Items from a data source
----------
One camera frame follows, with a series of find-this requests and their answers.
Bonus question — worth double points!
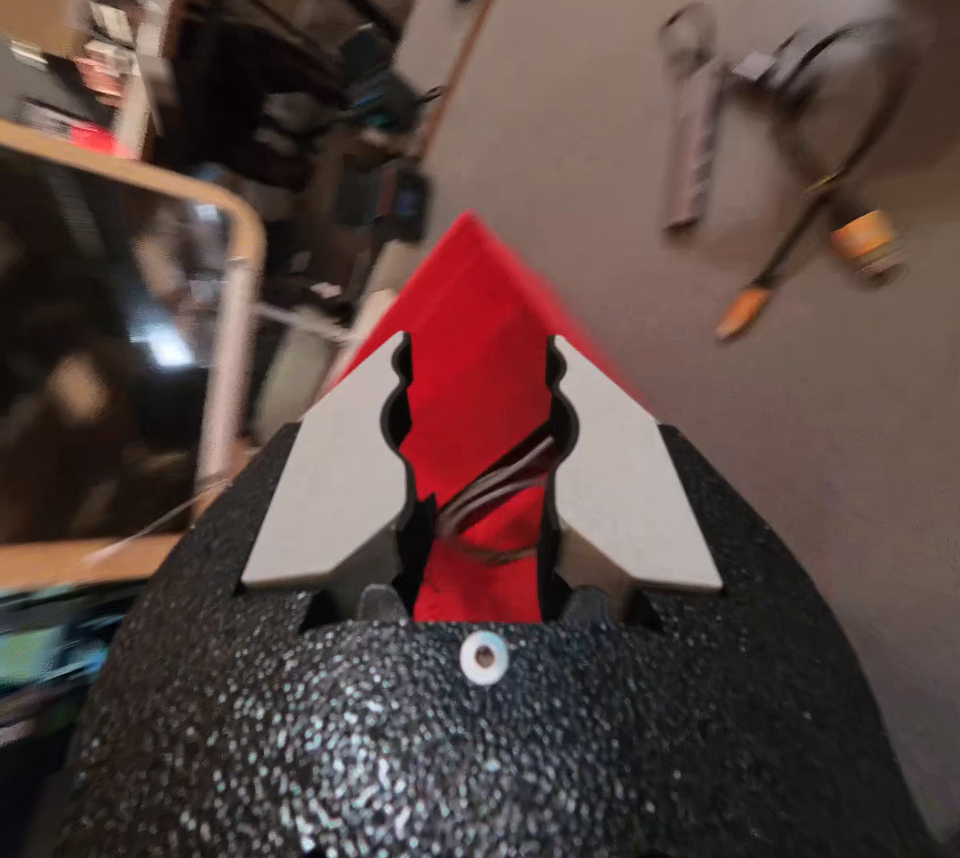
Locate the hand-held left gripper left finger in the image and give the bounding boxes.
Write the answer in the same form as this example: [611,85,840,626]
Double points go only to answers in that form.
[241,331,421,587]

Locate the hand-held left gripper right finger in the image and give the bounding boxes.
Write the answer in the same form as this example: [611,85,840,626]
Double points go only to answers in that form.
[547,335,723,592]

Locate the black cable with orange plugs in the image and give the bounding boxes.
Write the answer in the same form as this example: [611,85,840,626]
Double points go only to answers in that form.
[716,21,920,341]

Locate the grey usb hub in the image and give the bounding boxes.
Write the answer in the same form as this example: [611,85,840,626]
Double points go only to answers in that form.
[661,59,725,232]

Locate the white stand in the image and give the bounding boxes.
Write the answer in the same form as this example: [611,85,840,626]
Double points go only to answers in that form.
[198,258,354,476]

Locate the red plastic bin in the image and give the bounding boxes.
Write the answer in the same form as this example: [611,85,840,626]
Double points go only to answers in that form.
[330,211,665,622]

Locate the black power bank with display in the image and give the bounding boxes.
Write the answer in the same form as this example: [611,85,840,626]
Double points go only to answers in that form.
[333,164,435,244]

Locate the bundle of thin wires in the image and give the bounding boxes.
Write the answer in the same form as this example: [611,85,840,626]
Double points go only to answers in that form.
[438,434,560,566]

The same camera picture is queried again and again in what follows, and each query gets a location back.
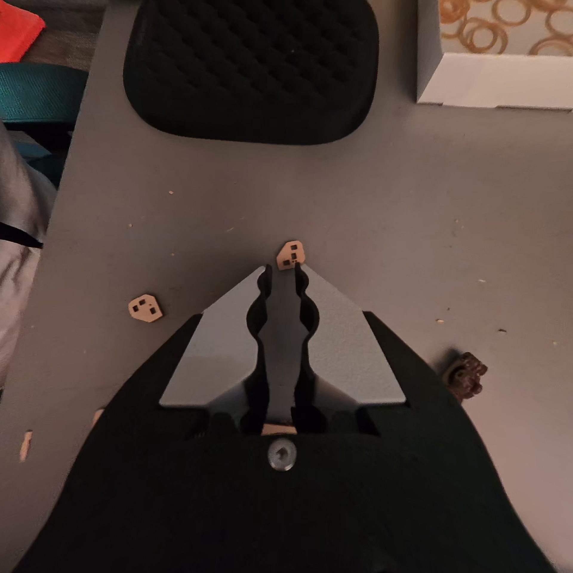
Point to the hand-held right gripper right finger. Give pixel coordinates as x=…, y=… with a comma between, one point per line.
x=353, y=353

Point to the small wood offcut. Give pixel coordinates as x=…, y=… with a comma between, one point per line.
x=25, y=445

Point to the person's pale clothing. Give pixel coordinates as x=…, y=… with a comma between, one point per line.
x=22, y=201

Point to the black quilted cushion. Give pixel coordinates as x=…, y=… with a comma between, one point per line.
x=250, y=67

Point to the white box of rubber bands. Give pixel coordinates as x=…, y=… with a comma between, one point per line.
x=492, y=76

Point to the dark wooden gear part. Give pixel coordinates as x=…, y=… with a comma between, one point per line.
x=465, y=376

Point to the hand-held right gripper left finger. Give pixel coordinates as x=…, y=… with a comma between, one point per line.
x=210, y=358

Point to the small pale wooden model part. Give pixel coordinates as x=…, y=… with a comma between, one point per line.
x=291, y=255
x=145, y=308

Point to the red cloth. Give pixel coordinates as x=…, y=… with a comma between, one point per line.
x=18, y=27

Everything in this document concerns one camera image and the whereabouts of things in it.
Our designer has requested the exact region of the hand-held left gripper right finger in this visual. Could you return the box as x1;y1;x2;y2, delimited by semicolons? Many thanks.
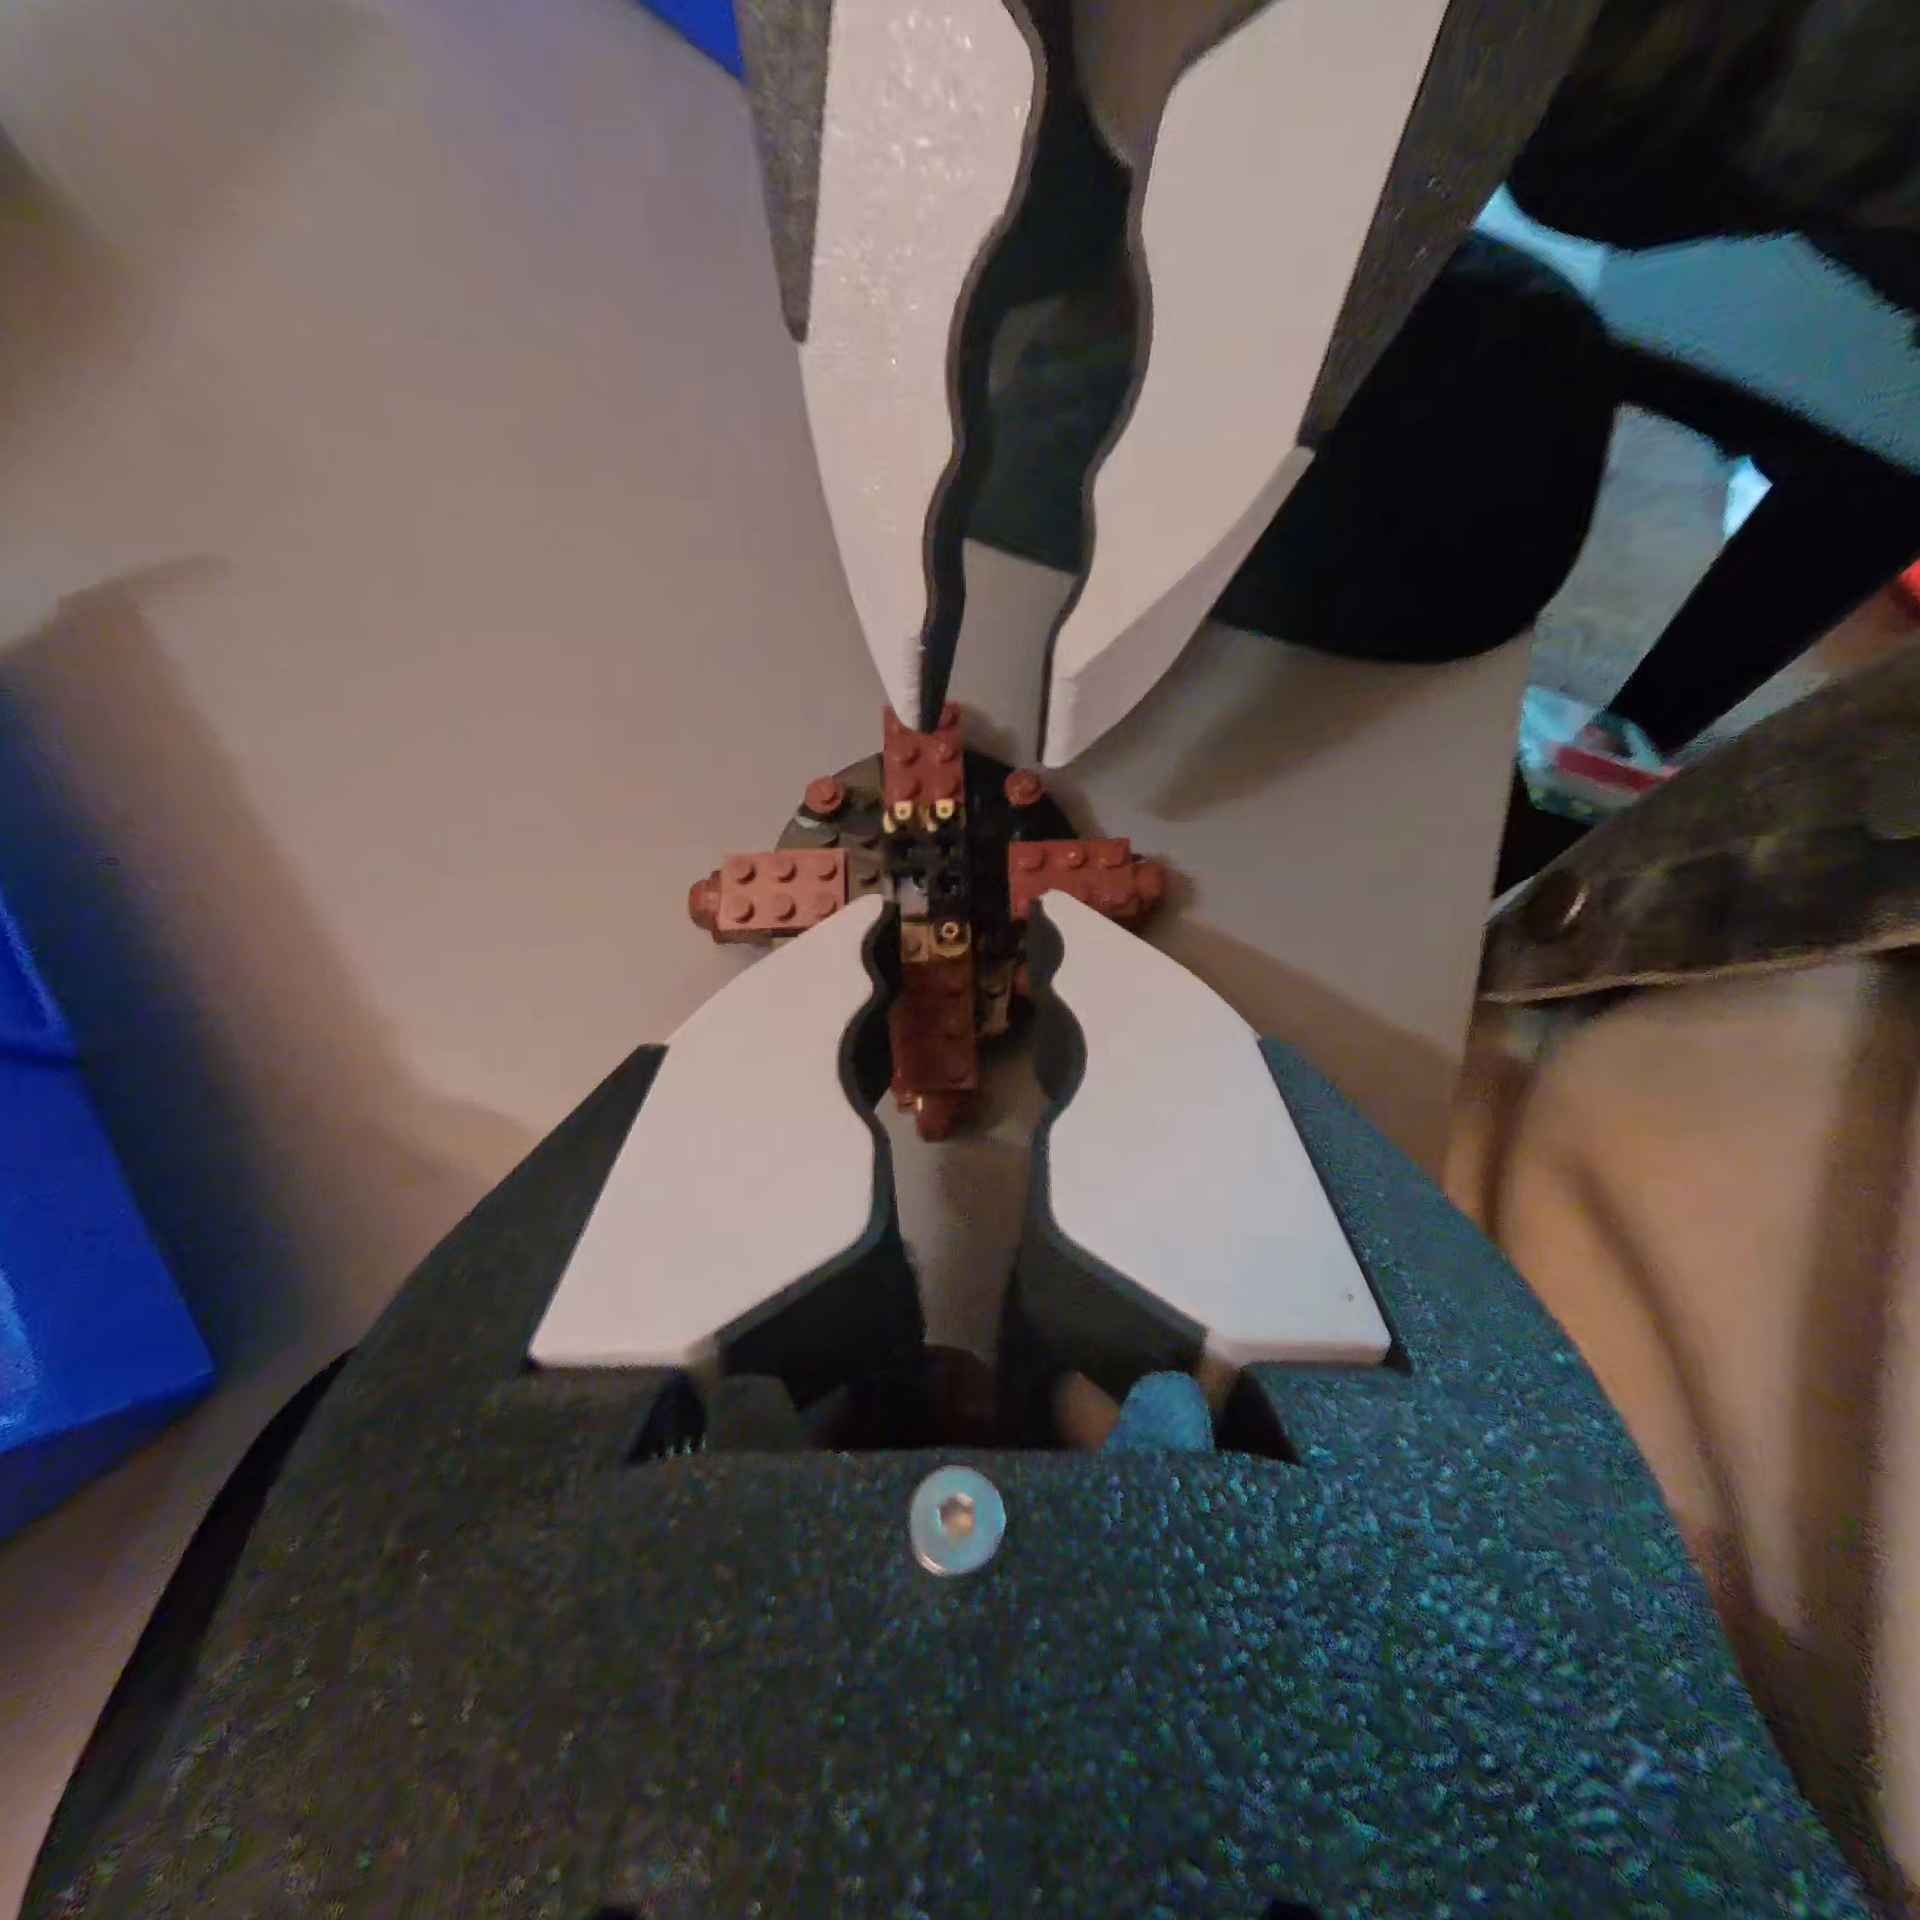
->
1026;886;1396;1373

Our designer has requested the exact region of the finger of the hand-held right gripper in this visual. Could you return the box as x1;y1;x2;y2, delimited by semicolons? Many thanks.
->
1035;0;1454;769
796;0;1052;745

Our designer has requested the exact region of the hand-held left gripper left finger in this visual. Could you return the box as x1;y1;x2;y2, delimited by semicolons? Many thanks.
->
527;896;903;1373

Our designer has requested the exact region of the round brown orange lego build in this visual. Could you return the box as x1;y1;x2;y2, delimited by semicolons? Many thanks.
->
690;704;1169;1143

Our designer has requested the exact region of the blue bin with paper bags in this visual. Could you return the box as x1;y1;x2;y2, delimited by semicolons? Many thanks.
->
631;0;748;84

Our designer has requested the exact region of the blue bin with lego pieces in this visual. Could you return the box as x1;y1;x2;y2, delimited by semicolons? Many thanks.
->
0;884;220;1539

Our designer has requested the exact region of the black quilted armrest pad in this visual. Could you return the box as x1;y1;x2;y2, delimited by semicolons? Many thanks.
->
1207;231;1614;662

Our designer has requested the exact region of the grey mesh office chair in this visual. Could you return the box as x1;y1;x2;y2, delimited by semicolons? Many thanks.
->
1478;188;1920;751

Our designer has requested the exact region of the person's beige shirt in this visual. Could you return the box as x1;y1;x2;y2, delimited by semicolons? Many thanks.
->
1447;959;1920;1892

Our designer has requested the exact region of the red white packet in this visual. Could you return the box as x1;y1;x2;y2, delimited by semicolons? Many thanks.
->
1522;704;1674;819

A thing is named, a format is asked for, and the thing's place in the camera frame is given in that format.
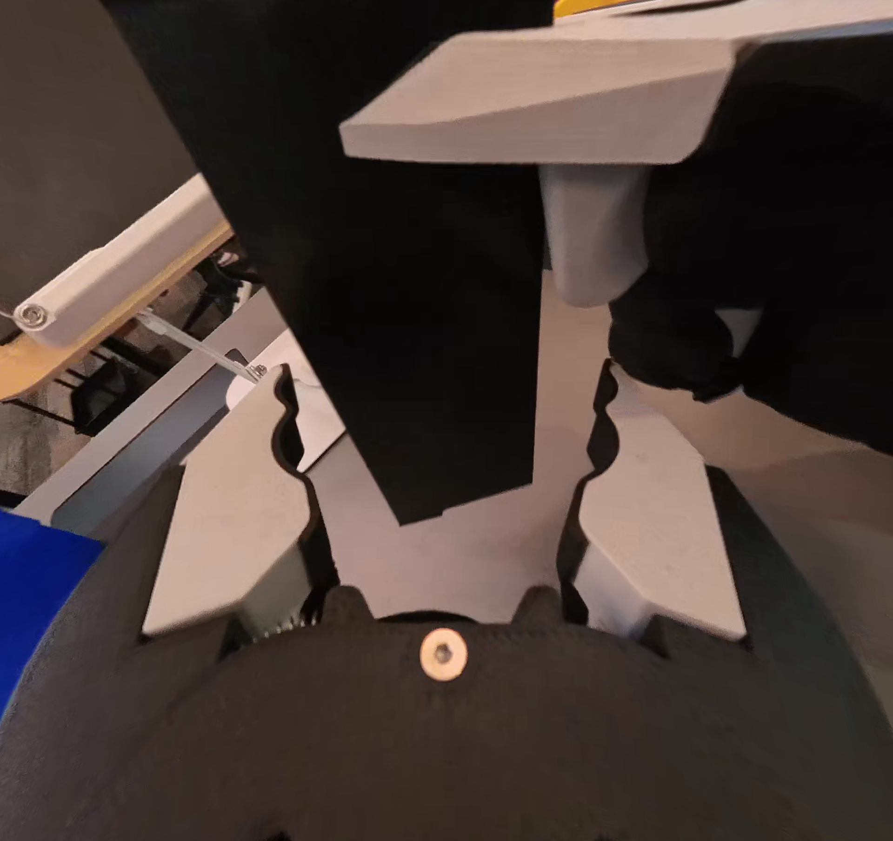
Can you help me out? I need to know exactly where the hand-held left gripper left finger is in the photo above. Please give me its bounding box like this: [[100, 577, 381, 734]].
[[141, 363, 341, 641]]

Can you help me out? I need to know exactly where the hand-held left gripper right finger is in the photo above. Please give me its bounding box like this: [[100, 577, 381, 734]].
[[557, 358, 747, 642]]

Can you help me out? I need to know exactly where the blue plastic bin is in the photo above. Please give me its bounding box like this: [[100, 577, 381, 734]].
[[0, 506, 106, 720]]

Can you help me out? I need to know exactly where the black plate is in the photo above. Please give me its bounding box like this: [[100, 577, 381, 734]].
[[92, 0, 557, 527]]

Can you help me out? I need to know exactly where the white base book stand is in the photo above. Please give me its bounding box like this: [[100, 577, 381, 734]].
[[0, 0, 367, 472]]
----------
Task
Please write out, exactly as they appear above, only the lines in the stretch from the line with "Point to the hand-held right gripper left" through the line with "Everything in this".

Exercise output
Point to the hand-held right gripper left finger. Give pixel coordinates as x=…, y=… with a comma between, one point per line.
x=210, y=358

Point to the small pale wooden model part. Give pixel coordinates as x=…, y=… with a comma between, one point per line.
x=291, y=255
x=145, y=308

Point to the red cloth. Give pixel coordinates as x=…, y=… with a comma between, one point per line.
x=18, y=27

Everything in this document concerns one camera image and the whereabouts of things in it.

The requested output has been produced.